I sit down with a new group of kids, their wide eyes looking up at me, waiting to see what we'll be doing for the day. It sounds idyllic, but it's not. As a teacher, this is my greatest challenge: to spark genuine curiosity in kids and adults who have lost theirs.

The first thing I'm going to do with these kids will shake them up entirely. I'm going to ask them what they'd like to do. "Well what is there to do?" They'll ask me. And I'll tell them there is everything. I'll tell them about all the fun resources we have, that we can go anywhere we can get to, do anything we would like to do, and that I'll support their adventures with materials, enthusiasm, and information as well as I can, as long as everybody remains safe and happy. They will look at me blankly. They won't even get up and look around. They won't know what to do with this information, and will start exploring the boundaries of the new idea. "But teacher, I thought we're going to learn about the environment." "My Mom said don't get my raincoat dirty." Etcetera. It's going to take a few days of freedom for these kids to simply understand that they have free will. It will take many more days of experimenting, boundary-pushing, accidents and tentative steps outside of their comfort zones for these kids to start doing the most natural thing for children to do: explore.

Exploration is how learning happens. It's how a baby learns to take its first steps, to eat, and to speak. It's how an artist, scientist or inventor develops anything new. Even when we've been taught the facts, we don't truly understand them until we've tested them. Exploration is how we develop as individuals and as a species, and we literally can't live without it. And so much of the way we're teaching, parenting, and entertaining our children is killing their ability to explore. We're crippling our children.

As Neil deGrasse Tyson points out in this fabulous lecture, kids are born scientists, and the first thing we do as they start wreaking havoc with their scientific exploration is to stop them, because the chaos is inconvenient for us. He also says "we don't have enough parents who understand or know how to value the inquisitive nature of their own kids, because they want to keep order in their households."

Well we parents were kids once, too. We were kids whose parents told us not to get our clothes dirty and frowned on us destroying the crayons, whose teachers reprimanded us for drawing in our workbooks, re-configuring the scissors, or for staring out the window at the leaves falling. We were kids whose curiosity was crushed and crushed and crumpled into tiny boxes so that now we find it satisfying to see things work the way they are supposed to work. And we haul our kids off the playgrounds and stuff them into cute little chairs with perfectly ordered science experiments just waiting for them, so we hope they'll excel at physics although we just denied them the greatest physics and social experiment of the day: the playground.

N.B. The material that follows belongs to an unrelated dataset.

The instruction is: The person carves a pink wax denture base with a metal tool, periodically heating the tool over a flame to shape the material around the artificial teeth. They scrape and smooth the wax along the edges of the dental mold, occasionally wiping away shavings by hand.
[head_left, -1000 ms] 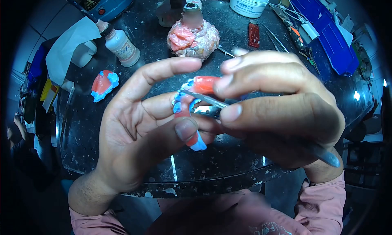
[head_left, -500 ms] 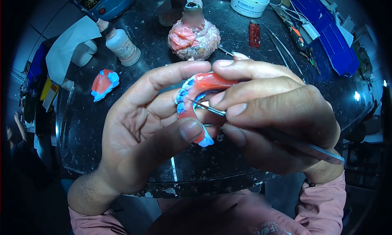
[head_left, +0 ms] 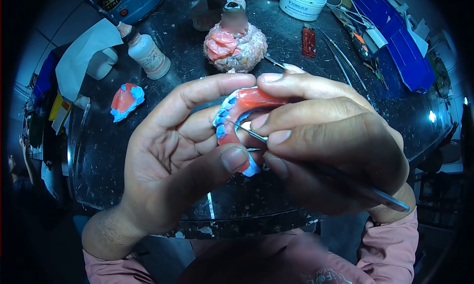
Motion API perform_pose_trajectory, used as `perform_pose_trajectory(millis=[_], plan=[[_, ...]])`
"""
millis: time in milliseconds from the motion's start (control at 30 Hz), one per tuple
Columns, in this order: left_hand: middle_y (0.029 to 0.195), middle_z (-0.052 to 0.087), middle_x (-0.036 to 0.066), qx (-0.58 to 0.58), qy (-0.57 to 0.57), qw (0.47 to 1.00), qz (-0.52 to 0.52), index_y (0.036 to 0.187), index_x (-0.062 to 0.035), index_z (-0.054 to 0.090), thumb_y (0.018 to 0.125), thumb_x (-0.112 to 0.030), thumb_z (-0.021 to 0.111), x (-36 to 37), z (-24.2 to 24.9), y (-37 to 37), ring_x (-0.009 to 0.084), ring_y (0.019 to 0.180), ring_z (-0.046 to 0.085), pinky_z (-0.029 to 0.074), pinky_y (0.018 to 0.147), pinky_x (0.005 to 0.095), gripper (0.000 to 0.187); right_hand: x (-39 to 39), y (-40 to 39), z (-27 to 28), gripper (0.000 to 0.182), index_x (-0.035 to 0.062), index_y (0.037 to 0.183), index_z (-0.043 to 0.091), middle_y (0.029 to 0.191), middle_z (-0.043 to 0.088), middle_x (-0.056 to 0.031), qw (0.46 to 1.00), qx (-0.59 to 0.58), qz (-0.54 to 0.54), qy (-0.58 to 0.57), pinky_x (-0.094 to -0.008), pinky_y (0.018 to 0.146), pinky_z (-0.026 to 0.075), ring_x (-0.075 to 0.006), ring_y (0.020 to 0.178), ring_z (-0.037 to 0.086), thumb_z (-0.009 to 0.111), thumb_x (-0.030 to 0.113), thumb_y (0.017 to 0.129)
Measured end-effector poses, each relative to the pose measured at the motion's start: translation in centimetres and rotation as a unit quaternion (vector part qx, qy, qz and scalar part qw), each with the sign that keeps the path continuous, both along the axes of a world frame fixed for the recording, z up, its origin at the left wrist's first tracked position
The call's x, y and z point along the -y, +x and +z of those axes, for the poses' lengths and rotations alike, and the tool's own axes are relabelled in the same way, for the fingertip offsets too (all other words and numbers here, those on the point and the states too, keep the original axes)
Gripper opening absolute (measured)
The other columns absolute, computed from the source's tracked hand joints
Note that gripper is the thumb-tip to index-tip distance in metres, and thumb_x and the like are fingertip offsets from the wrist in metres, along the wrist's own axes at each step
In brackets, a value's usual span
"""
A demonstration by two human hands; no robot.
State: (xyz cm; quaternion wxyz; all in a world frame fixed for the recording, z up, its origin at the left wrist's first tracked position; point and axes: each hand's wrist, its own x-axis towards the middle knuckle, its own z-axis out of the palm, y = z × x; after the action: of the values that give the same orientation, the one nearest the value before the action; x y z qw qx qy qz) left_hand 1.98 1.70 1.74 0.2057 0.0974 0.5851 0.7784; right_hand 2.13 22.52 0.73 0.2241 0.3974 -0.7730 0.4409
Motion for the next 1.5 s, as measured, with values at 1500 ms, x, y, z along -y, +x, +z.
perform_pose_trajectory(millis=[1500], plan=[[0.128, 0.059, 0.024, 0.001, -0.012, 1.0, -0.006, 0.143, 0.0082, 0.034, 0.083, -0.018, 0.074, 0.13, -0.07, -0.1, 0.027, 0.118, 0.061, 0.045, 0.106, 0.0391, 0.076, 0.85, -0.24, -0.69, 0.02, -0.0002, 0.094, 0.066, 0.092, 0.073, -0.0174, 0.999, -0.025, -0.01, -0.035, -0.0501, 0.095, 0.053, -0.035, 0.101, 0.07, 0.078, 0.004, 0.079]])
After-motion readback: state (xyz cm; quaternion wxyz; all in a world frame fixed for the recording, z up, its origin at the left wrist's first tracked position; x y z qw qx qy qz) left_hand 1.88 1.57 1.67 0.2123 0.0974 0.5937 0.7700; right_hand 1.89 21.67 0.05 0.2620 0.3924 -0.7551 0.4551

Our kids will grow up to watch flat earth conspiracy videos on YouTube because they learned really early that science is for people who sit in chairs and follow instructions and intrinsically they knew that was wrong, so they lost faith in science. They lost faith in themselves as scientists, because we did. We didn't celebrate their efforts to run so fast they disappeared; we told them it was impossible. We told them scientists could prove them wrong. We held science up as an impenetrable wall to stop their exploration, and we killed science in our children. Then, because their learning wasn't recognized, they lost faith in themselves as learners; as explorers; as intelligent. They lost faith in themselves. This has been going on for generations, and when are we going to wake up?

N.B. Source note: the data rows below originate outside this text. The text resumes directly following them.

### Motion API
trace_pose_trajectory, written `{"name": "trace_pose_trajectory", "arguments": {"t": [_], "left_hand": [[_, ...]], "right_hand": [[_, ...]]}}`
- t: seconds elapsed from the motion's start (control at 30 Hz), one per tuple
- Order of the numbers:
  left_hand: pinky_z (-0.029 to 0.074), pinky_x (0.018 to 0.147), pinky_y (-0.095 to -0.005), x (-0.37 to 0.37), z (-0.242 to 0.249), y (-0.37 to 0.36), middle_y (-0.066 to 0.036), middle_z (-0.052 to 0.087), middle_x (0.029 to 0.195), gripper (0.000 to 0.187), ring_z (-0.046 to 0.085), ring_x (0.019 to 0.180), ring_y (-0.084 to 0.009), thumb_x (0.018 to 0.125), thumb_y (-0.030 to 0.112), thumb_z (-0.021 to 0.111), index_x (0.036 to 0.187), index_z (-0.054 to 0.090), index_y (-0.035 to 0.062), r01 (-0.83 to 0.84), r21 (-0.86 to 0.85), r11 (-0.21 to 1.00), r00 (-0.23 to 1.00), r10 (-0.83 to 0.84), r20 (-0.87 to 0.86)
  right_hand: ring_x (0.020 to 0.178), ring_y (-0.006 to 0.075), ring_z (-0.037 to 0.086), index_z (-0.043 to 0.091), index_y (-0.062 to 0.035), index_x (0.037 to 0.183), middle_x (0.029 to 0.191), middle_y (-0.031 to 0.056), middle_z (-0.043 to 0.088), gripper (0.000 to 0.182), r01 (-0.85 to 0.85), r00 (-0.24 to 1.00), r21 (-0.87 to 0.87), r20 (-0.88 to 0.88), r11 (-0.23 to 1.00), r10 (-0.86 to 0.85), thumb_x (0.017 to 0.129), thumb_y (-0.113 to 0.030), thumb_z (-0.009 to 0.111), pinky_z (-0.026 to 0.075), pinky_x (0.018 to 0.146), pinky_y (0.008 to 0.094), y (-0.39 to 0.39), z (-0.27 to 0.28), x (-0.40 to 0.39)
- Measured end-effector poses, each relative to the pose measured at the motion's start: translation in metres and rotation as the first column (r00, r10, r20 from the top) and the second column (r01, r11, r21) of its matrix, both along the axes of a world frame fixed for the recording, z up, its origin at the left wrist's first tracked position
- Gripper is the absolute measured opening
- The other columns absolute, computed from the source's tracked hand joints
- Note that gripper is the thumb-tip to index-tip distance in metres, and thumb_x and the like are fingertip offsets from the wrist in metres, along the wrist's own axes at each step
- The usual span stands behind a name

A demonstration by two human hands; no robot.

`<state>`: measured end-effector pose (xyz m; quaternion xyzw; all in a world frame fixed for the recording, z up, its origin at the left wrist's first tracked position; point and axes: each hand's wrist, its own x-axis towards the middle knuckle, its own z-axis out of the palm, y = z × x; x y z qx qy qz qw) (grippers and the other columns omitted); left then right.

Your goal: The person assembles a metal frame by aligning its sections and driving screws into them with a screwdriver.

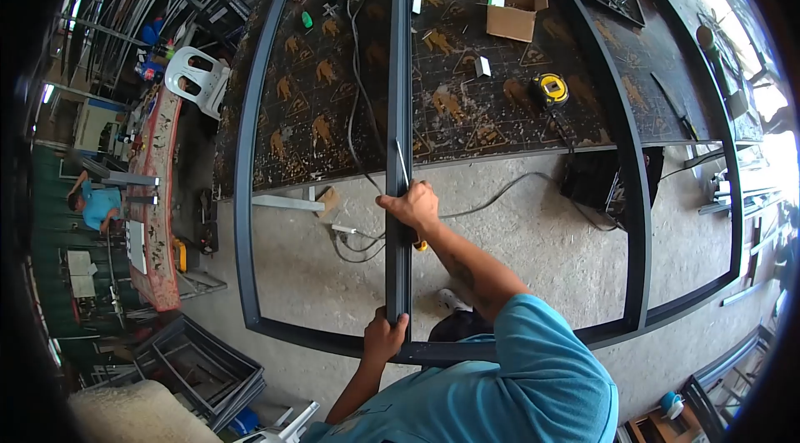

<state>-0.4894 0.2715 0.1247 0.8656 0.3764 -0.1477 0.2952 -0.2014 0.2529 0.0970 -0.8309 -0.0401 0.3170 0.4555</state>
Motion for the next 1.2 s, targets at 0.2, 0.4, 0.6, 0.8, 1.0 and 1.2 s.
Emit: {"name": "trace_pose_trajectory", "arguments": {"t": [0.2,0.4,0.6,0.8,1.0,1.2], "left_hand": [[0.052,0.068,-0.0490,0.002,-0.002,-0.003,-0.023,0.065,0.078,0.056,0.065,0.073,-0.0436,0.082,0.049,0.064,0.100,0.053,-0.0026,0.044,-0.015,0.999,0.997,-0.043,0.060],[0.051,0.079,-0.0482,-0.008,0.001,0.015,-0.027,0.064,0.094,0.074,0.063,0.090,-0.0449,0.079,0.057,0.064,0.116,0.048,-0.0050,0.091,-0.287,0.954,0.991,-0.057,0.122],[0.040,0.101,-0.0410,-0.026,-0.011,0.054,-0.029,0.044,0.134,0.103,0.047,0.124,-0.0388,0.067,0.054,0.078,0.136,0.031,-0.0067,0.383,-0.506,0.773,0.920,-0.369,0.133],[0.037,0.107,-0.0379,-0.024,-0.008,0.081,-0.027,0.044,0.136,0.125,0.043,0.128,-0.0353,0.053,0.056,0.086,0.140,0.023,-0.0088,0.483,-0.650,0.587,0.864,-0.443,0.241],[0.037,0.105,-0.0388,-0.029,-0.013,0.085,-0.029,0.049,0.130,0.112,0.046,0.126,-0.0376,0.059,0.056,0.082,0.134,0.031,-0.0089,0.494,-0.620,0.610,0.852,-0.482,0.204],[0.048,0.087,-0.0417,-0.071,-0.001,0.071,-0.024,0.060,0.110,0.078,0.062,0.099,-0.0323,0.076,0.046,0.074,0.128,0.044,-0.0046,0.575,0.120,0.809,0.668,-0.549,0.503]], "right_hand": [[0.097,0.0365,0.063,0.064,0.0082,0.098,0.102,0.0283,0.062,0.080,-0.064,0.997,-0.037,0.037,0.997,0.065,0.060,-0.062,0.073,0.051,0.086,0.0393,-0.005,0.005,0.002],[0.088,0.0343,0.068,0.065,0.0100,0.098,0.088,0.0250,0.068,0.087,-0.044,0.997,-0.094,0.065,0.995,0.050,0.067,-0.071,0.067,0.053,0.076,0.0396,-0.021,0.006,-0.005],[0.068,0.0193,0.066,0.063,0.0048,0.113,0.081,0.0153,0.067,0.050,0.167,0.986,-0.007,-0.012,0.986,-0.167,0.078,-0.030,0.068,0.051,0.058,0.0299,-0.102,0.015,-0.049],[0.067,0.0152,0.065,0.064,0.0048,0.106,0.081,0.0088,0.067,0.031,0.409,0.912,0.015,-0.020,0.912,-0.409,0.079,-0.010,0.061,0.049,0.053,0.0273,-0.150,0.080,-0.149],[0.068,0.0121,0.062,0.066,0.0010,0.098,0.078,0.0049,0.065,0.019,0.451,0.887,0.001,-0.109,0.893,-0.448,0.080,-0.007,0.066,0.048,0.055,0.0246,-0.119,0.133,-0.285],[0.068,0.0120,0.064,0.061,-0.0009,0.095,0.080,0.0043,0.067,0.014,0.588,0.804,0.171,-0.226,0.790,-0.550,0.086,-0.009,0.066,0.048,0.054,0.0239,-0.092,0.121,-0.391]]}}
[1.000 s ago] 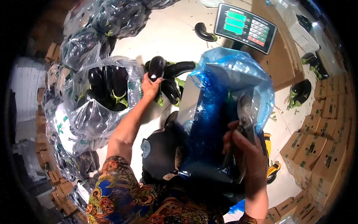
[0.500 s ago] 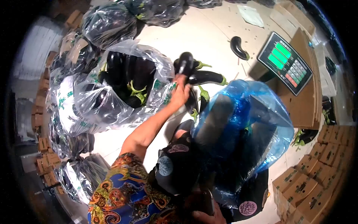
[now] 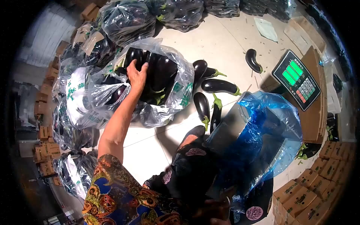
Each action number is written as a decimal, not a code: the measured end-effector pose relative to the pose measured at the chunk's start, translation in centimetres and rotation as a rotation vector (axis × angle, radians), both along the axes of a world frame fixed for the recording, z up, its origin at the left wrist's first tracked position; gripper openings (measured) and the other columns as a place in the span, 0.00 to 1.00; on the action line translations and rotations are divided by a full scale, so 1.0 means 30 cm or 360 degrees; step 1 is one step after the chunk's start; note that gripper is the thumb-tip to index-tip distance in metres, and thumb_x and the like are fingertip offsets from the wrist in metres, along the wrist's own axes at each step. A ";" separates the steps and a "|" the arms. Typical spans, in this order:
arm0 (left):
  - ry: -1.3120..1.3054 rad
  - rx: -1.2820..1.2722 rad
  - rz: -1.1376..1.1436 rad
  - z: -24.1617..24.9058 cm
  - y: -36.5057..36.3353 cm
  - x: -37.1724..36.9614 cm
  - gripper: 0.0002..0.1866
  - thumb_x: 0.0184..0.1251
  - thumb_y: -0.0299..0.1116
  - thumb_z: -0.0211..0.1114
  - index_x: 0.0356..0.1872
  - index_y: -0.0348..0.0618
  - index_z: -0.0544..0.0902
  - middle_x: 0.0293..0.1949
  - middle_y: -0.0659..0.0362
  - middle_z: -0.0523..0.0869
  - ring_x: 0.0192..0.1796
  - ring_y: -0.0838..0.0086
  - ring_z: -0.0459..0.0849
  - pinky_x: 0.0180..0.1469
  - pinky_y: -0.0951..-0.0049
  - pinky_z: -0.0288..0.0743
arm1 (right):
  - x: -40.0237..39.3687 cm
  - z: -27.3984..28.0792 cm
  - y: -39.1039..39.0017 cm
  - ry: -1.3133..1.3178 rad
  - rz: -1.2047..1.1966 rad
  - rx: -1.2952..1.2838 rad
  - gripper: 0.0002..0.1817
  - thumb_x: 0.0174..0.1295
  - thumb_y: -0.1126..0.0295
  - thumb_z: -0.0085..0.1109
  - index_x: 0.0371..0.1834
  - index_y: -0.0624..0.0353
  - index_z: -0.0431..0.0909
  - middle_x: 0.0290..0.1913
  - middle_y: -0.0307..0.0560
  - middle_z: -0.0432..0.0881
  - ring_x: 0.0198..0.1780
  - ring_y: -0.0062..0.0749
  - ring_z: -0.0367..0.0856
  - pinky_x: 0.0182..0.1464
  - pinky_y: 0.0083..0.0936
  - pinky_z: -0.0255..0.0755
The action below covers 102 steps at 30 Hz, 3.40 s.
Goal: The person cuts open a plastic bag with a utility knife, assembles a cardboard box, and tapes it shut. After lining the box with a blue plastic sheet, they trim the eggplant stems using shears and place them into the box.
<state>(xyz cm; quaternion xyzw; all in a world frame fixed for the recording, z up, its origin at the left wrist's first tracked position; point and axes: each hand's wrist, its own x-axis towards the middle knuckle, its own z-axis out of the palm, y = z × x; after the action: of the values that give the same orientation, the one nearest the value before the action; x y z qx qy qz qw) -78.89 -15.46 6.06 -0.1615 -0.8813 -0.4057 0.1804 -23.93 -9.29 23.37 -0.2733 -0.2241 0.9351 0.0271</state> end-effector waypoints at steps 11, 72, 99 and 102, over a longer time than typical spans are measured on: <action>-0.0780 -0.0948 0.0401 0.161 0.028 -0.327 0.50 0.38 0.55 0.78 0.62 0.37 0.67 0.59 0.44 0.78 0.62 0.53 0.77 0.63 0.56 0.71 | 0.041 -0.080 0.039 0.0252 -0.0400 0.0138 0.37 0.52 0.69 0.65 0.67 0.59 0.61 0.52 0.53 0.77 0.53 0.40 0.77 0.57 0.36 0.72; -0.2786 0.1244 -0.1946 0.767 0.535 1.239 0.29 0.62 0.49 0.68 0.59 0.43 0.76 0.59 0.53 0.79 0.61 0.57 0.78 0.61 0.47 0.74 | 0.257 0.118 0.163 -0.1215 -0.1084 0.2821 0.45 0.46 0.66 0.73 0.68 0.65 0.59 0.53 0.58 0.67 0.53 0.49 0.66 0.58 0.42 0.58; -0.2332 0.0822 -0.2034 0.815 0.613 1.281 0.35 0.61 0.56 0.63 0.62 0.40 0.70 0.57 0.50 0.78 0.60 0.58 0.78 0.59 0.49 0.76 | 0.444 0.090 0.203 -0.0832 -0.1255 0.1246 0.14 0.62 0.69 0.60 0.48 0.59 0.71 0.26 0.42 0.74 0.23 0.25 0.72 0.26 0.23 0.68; -0.2189 0.0390 -0.2088 0.810 0.615 1.256 0.39 0.56 0.59 0.65 0.62 0.40 0.70 0.54 0.52 0.80 0.57 0.62 0.79 0.59 0.53 0.74 | 0.460 0.082 0.202 -0.0187 -0.1732 0.0555 0.11 0.67 0.67 0.51 0.48 0.61 0.71 0.27 0.40 0.71 0.30 0.23 0.72 0.36 0.22 0.67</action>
<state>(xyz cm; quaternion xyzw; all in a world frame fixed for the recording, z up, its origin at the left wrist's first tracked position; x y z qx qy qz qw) -41.20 2.99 30.36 -0.3295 -0.4798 -0.5213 -0.6241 -10.12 -3.22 25.84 -0.3922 -0.2032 0.7189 0.5367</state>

Our job as parents and teachers isn't to provide facts and order and schooling. Our job is to not have all the answers, but to just be busy exploring, ourselves. Our job is to let our kids find the answers we didn't even know existed. Our job, as Neil deGrasse Tyson also says, is to get out of our kids' way. We can, in fact, follow our children's curiosity and begin to break this terrible downward spiral our society is careening along.

It's going to take some patience, because exploration takes time. It's going to take patience, because exploration is messy. There won't be any time for classes and tutors and homework. Only life. And it's going to be one hell of a disorderly life. But an interesting one. And a rewarding one.

My eight year old daughter eating a bowl of cornflakes, pepperoni, snap peas, milk and lemon juice. It apparently tasted too awful for a second bite. A waste of food, which I would have attempted to avert, had I realized what she was concocting, but a self-directed experiment she learned a lot from, and never forgot. She is a wonderful cook!
Unschoolers, life-learners, de-schoolers and democratic educators are going there. Not fast enough, but it's happening. I can't wait to see where we go from here!